I still have my Valvestate 80V. I think it's great: true spring reverb, effects loop, master volume so I can crank it and not PO the neighbours; great sounding boost channel. However... yes cleans are a bit thin, get a bit better when warmed up, and the tone controls don't do much on the clean channel. I have a cheap booster with bass and treble to thicken the clean sound. Also I've never got the reverb to work by foot switch. I never thought about changing the speaker, but I might do now. Thanks for the vid. I always like to get some insight on my equipment and know how it works.
"When warmed up"? The whole of the clean section of all the Valvestates is solid state, the valve is only in circuit on the overdrive section, when its driven by an op amp post the distortion circuit.
@@MatthewNorthMusic Well the amp doesn't stay the same temperature after I turn it on. It's not only the valve that gets warm.

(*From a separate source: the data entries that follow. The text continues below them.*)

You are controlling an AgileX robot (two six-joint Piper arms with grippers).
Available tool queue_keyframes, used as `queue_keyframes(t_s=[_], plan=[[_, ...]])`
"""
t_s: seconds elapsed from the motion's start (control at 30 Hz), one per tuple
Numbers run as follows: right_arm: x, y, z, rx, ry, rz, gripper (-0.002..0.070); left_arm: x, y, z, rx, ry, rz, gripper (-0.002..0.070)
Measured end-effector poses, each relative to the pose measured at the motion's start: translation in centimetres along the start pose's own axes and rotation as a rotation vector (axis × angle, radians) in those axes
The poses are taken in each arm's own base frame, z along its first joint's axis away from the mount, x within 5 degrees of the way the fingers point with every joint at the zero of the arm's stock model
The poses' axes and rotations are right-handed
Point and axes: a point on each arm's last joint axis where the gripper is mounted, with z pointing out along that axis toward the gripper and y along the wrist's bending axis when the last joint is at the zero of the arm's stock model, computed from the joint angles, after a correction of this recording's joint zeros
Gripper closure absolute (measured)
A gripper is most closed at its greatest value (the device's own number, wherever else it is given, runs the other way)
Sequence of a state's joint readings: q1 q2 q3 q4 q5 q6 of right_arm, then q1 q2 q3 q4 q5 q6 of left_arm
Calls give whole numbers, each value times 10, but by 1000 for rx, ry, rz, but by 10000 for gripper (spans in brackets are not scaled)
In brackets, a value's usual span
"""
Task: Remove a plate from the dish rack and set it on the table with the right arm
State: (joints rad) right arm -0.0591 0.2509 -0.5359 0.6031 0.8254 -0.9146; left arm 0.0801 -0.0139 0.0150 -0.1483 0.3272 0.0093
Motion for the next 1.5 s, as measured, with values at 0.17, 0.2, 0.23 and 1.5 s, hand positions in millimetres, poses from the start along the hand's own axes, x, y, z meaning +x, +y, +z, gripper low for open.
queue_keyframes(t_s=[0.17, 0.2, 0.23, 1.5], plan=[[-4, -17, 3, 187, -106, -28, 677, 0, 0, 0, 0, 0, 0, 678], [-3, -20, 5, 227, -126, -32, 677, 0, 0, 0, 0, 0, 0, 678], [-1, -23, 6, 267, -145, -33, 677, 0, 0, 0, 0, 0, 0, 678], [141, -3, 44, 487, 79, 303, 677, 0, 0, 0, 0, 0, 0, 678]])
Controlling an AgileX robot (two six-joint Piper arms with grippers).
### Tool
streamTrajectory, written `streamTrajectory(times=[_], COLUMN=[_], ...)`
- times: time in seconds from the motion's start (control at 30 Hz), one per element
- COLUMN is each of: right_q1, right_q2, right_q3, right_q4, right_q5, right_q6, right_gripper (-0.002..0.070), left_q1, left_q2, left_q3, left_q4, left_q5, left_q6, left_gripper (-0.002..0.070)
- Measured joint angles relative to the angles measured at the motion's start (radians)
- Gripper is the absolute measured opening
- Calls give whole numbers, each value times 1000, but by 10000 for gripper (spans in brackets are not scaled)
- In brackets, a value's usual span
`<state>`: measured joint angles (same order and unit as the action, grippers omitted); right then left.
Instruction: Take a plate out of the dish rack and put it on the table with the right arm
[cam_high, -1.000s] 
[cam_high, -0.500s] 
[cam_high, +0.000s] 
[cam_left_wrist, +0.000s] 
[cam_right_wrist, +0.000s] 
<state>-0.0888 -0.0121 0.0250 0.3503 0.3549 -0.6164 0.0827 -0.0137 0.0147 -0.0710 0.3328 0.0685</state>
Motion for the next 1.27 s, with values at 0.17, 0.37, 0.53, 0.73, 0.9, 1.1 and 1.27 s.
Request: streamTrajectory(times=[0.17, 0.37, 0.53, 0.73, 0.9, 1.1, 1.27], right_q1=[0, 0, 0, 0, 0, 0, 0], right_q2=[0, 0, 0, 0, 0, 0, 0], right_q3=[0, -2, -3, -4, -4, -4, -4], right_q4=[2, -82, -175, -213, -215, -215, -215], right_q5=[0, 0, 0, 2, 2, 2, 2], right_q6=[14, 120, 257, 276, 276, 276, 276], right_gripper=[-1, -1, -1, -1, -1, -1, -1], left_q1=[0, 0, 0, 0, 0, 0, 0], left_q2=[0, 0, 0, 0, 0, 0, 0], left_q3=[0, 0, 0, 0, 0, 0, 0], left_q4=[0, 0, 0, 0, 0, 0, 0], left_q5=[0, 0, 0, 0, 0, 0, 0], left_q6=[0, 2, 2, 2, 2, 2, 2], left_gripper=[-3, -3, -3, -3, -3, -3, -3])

I don't think though that a solid state amp like this the sound wouldn't change very much due to temperature. The power efficiency maybe but certainly not any form of tone discrepancy.
I had to do a jazz concert long time ago and couldn't bring my own amp. There was a fender or Music man combo that had a broken reverb, so I had to use this. The clean tone was awful, I couldn't do the jazz I had been working so hard on. So I made the thing overdrive and people loved it, but that was not what I came to play for. I already had my rockchops down. That being said I love the 80 watt version, IT can do cleans well enough. I've sold a tone of them and the mk.1. heads too.
Again it's probably got more to do with the speaker than anything else. Since I've made this video I've been using the clean channel quite a bit and I think it sounds pretty decent with the creamback in.
This is the exact amp I got as my first "real" amp in '96, and it just sucks. It's thin and you can't break through the mix for shit. It just sits in my basement collecting dust.
Change the speaker
I am surprised there is no reverb tank.
The reverb inside the amp I did point that out
@@MatthewNorthMusic Ah, yes. I must have missed that bit. What I meant was that traditionally, spring reverb tanks are suspended at the base of the amp below the speaker. I was just surprised that marshal had not put one there.
Guessing it was a cheaper way of doing it ?
It's the long black thing mounted in the upper left hand corner of the circuit board when he has the chassis sitting on top of the amp's cabinet. He points at it at 9:40 or so.
Valvestate with no valve in preamp? It's not 100% solid state.
It does have a valve in the OverDrive section of the preamp.
Yes, the Channel clean its a Nice clean with no Valve. And the drive channel has a Valve. I can get great sounds with effects into the clean Channel.
Hmm had one briefly years ago it was awful
Did you swap out the speaker?
@@MatthewNorthMusic No I didn’t - my partner used it for rhythm guitar in our band. It was adequate for that but just plain nasty sounding compared to my own Marshall Valve amps. Maybe a better speaker would have helped
Had a 100 watt, totally agree! Thin, weak, couldn't compete with other guitarists Laney tube amp. Just fizzled out at higher volume!